MB pic george hixson

By ANTOINE PLANTE, Artistic Director

On Oct. 10, Mercury Baroque will open its season at the Wortham Center’s Cullen Theater with The Royal Fireworks. While the concert will feature beautiful music by Bach, Telemann and Fasch, the real highlight of the concert is Handel’s famed Music for the Royal Fireworks. We all know and love this music but few know its fascinating story. 

Mercury Baroque doesn’t actually aim to burn down the Wortham with our performance of Handel’s Royal Fireworks. However, as you’ll see below, there are precedents! 

It was the year 1749 and England was celebrating the end of the War of the Austrian Succession and the signing of the Treaty of Aix-la-Chapelle in 1748. A great fireworks show was planned for London’s Green Park and Handel was contracted by King George II to compose a musical score to accompany it. Jean-Nicolas Servan, a French architect, designed a beautiful theatre in the park for the musicians to perform in while fireworks are lunched from all corners and wings of the theatre. Only a few days before the show, at a rehearsal for the performance in London’s Vauxhall Gardens, Handel’s orchestra drew a paying crowd of what some historians believe to be 12,000 people. It was reported in papers the next day that the crowd caused immense traffic jams of carriages all over London. 

On the night of the fireworks show Handel’s music began and fireworks were launched. At about 9:30 in the evening some of the fireworks launched from the left wing of the building discharged incorrectly and set fire to that same wing.

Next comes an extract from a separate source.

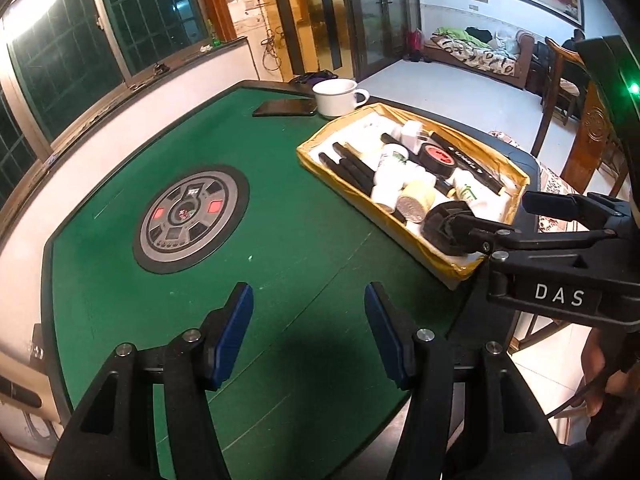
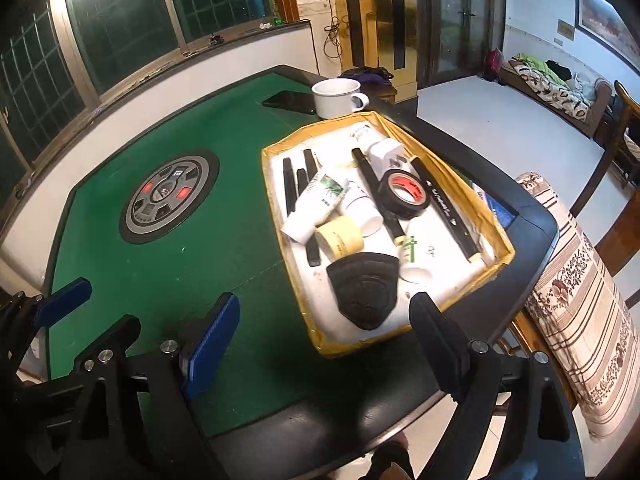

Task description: Organize rigid objects

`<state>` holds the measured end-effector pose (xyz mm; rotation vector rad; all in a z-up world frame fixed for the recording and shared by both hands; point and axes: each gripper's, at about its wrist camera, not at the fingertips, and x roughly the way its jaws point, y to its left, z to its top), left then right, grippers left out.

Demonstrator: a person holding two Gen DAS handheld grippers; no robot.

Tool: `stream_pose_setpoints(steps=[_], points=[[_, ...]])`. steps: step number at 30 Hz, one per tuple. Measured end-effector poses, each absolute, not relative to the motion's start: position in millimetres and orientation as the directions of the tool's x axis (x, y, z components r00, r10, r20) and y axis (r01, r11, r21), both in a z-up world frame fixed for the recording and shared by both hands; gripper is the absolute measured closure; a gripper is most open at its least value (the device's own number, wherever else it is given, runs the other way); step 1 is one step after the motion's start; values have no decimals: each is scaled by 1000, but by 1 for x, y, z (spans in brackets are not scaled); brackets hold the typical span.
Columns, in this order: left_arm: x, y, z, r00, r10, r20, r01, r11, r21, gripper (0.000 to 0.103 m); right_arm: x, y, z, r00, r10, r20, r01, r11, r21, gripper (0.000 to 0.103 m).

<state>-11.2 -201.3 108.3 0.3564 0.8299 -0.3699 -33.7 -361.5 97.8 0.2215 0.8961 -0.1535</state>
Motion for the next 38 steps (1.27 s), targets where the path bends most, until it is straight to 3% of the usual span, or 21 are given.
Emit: stream_pose_setpoints(steps=[38], points=[[-26, -224, 116, 646, -184, -741, 488, 846, 216, 46, -49, -395, 104, 635, -42, -772, 265, 950, 167, 20]])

Some of the arches of the theatre quickly burned and by 11:00 the whole building was engulfed. During the fire two of the grand Rockets and the Sun, two of the biggest fireworks of the show, were accidentally discharged.  It must have been a wild spectacle as the beautiful theatre burned to the ground in front of the crowd. His Majesty, however, lost interest and left with his family at about midnight. 

So it is ironic that the premiere of Handel’s Music for the Royal Fireworks ended in such fireworks. The theatre constructed by Servan wasn’t the only casualty of the show. A painter high in scaffolding had fallen  and was killed, a shoemaker drowned, and one poor bombardier accidently blew off his arm. One woman in the audience was hit with a stray firework. Her clothes rapidly caught fire, yet the quick-thinking men next to her stripped her of all of her clothing and managed to save her. 

So now you are armed with the history of Handel’s Music for the Royal Fireworks. When you listen to our performance on Oct. 10, close your eyes and imagine Servan’s theatre in flames, illuminating the night sky. Imagine the light from the flames and the wildly discharging fireworks twinkling in the eye of King George II. The bombardier losing his arm, a painter falling from scaffolding, the embarrassment of the poor lady stripped of her burning clothing after being hit with a stray firework…What a scene! 

Mercury’s performance on October 10this likely to be less chaotic than Handel’s premiere in 1749. We aren’t expecting anyone to lose an arm or for the Wortham to combust, but we will make up for that with musical excitement. Mercury will present a clean, crisp and refreshing take on Handel’s masterpiece with the precision and energy that we have become known for in the past several years. Handel’s Music for the Royal Fireworks won’t be the only musical fireworks in the program. Bach’s fourth Orchestral Suite opens the concert with more trumpets, timpani and baroque fanfare at its finest. 

Mercury will also present the Texas premiere of a Sinfonia by J.F. Fasch, a respected contemporary of Bach, who, unfortunately, is probably most remembered for having been forgotten. In his time, Fasch even turned down the Cantor position at St. Thomas Church in Leipzig, the same position J.S. Bach would eventually be the fourth choice for. This prompted the now famous quote referring to J.S. Bach by Abraham Christoph Plaz, a Leipzig councilman: “Since the best cannot be obtained, we will have to settle for the mediocre.”